FIGURE 1. Process flow of a SMR hydrogen production plant and three process streams where CO2 can be captured.

As shown in Figure 1, CO2 can be captured from shifted synthesis gas (syngas), H2 PSA tail gas (tail gas) or flue gas (Soltani et al., 2014; Voss, 2014). To identify the stream conditions of the three process streams, a 6.8 ton H2/hr-scale H2 production plant was simulated using Honeywell UniSim. Table 1 shows stream conditions of the synthesis gas and the PSA tail gas that were estimated in the H2 plant UniSim simulation. A typical SMR H2 plant exhibits the following performances: 1) CH4 feed consumption (2.5–3.5 Gcal/1,000 Nm3 H2), 2) CH4 fuel consumption (0.5–1.5 Gcal/1,000 Nm3 H2), 3) Steam export (0.3–0.8 Gcal/1,000 Nm3 H2), and 4) CO2 emission rate (around 800 kg CO2/1,000 Nm3 H2). The extra steam available in a SMR H2 plant is so useful as it can be utilised to run a carbon capture plant that often requires heat or electricity for sorbent regeneration.

TABLE 1. Stream conditions of two VPSA feed gases in the SMR hydrogen plant at the production capacity of 6.8 ton H2/hr.

Among the three stream candidates, the flue gas has been ruled out on the grounds that its CO2 partial pressure is the lowest of three. Both syngas and tail gas are worth investigation as each of two has some distinctive features that make the gas favourable for CO2 capture. The syngas has the highest CO2 partial pressure of around 3 bara and the lowest actual gas volumetric flowrate. In contrast, the tail gas has the highest CO2 mole fraction of 0.57 and the lowest molar flowrate. It should be noted that the overall CO2 capture rate could increase from 59% to 90+% in case of the syngas capture case, as the decarbonised syngas can also be used as fuel in place of natural gas fuel (Ieaghg, 2017).

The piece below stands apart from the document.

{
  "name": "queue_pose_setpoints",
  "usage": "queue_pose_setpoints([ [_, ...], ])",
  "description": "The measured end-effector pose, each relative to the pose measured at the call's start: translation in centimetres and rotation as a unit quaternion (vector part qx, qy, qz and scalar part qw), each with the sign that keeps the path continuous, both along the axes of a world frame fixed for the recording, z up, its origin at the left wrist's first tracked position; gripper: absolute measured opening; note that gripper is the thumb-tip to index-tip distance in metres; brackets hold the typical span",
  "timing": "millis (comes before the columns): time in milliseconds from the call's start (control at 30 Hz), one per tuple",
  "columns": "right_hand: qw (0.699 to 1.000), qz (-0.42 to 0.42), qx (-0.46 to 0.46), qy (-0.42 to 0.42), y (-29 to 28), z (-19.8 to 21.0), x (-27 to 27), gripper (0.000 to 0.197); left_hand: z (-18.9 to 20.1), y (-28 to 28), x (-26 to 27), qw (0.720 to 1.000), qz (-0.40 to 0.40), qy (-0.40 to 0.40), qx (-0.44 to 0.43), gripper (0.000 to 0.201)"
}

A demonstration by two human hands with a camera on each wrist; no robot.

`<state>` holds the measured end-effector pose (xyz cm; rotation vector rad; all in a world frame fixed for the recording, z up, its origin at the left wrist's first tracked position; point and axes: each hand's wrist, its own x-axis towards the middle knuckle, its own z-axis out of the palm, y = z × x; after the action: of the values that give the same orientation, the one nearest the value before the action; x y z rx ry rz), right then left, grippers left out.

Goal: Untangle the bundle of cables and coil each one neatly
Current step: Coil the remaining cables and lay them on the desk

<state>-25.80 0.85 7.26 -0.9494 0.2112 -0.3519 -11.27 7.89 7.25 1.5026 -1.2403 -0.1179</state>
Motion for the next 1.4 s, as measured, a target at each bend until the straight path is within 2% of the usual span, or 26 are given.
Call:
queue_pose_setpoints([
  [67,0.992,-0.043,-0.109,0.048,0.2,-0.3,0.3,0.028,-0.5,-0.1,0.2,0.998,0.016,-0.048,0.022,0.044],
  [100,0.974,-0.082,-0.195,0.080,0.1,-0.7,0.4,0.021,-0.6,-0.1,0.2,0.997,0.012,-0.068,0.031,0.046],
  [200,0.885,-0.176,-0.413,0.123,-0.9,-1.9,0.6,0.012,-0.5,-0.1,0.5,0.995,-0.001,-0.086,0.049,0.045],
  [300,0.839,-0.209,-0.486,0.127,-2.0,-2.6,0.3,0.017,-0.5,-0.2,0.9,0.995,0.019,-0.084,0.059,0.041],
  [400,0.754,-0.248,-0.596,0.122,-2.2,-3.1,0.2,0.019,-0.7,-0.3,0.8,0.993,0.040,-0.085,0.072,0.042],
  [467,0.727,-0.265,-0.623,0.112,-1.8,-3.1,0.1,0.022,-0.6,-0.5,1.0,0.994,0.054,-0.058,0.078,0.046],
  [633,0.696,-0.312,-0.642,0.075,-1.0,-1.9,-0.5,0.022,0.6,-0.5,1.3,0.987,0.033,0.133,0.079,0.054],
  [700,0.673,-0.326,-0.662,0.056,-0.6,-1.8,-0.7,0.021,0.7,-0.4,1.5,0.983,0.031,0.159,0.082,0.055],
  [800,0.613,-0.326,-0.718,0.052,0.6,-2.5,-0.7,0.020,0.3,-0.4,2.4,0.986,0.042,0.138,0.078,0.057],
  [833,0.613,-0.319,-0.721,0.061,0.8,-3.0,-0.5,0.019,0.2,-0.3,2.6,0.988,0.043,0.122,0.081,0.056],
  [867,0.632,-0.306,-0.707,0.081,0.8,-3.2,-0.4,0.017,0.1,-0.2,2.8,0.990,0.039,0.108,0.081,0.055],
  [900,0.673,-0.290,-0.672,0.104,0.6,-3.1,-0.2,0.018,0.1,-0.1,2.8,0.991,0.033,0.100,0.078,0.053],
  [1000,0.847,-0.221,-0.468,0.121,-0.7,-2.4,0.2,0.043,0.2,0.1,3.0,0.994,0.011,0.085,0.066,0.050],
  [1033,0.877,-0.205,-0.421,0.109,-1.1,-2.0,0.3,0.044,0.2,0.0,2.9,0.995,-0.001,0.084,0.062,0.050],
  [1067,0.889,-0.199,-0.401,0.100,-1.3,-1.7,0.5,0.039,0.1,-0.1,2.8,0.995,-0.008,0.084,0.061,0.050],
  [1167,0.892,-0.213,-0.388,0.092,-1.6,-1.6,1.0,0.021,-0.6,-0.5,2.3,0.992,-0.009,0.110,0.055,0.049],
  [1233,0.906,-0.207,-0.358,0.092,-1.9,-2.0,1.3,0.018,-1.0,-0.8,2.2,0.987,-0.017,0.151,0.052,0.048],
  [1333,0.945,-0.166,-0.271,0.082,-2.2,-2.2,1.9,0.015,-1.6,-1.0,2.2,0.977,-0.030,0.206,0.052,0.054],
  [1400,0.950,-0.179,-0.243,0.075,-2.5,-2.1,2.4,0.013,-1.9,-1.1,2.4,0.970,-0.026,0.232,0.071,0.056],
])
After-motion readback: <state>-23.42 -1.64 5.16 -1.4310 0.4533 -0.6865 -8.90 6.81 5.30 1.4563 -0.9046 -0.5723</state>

Several blue hydrogen projects have been commercialised successfully. The most eminent ones are Air Products’ Port Arthur project and Shell’s Quest CCS project, both of which capture CO2 from syngas. The Port Arthur project has captured 7 million tonnes of CO2 with a Vacuum Swing Adsorption process and used the CO2 for EOR since 2013. Quest CCS Project has captured over 5 million tonnes of CO2 with an amine process using ADIP-X solvent, a mixture of MDEA and piperazine, since 2015. CO2 capture from tail gas has also been developed at scales close to commercialisation. Japan’s Tomakomai project features a MDEA process with a capacity of 0.1 Mt CO2 per year. Air Liquide’s Port Jerome Project has developed a hybrid process comprising a cold box for CO2 liquefaction and a membrane unit for H2 recovery.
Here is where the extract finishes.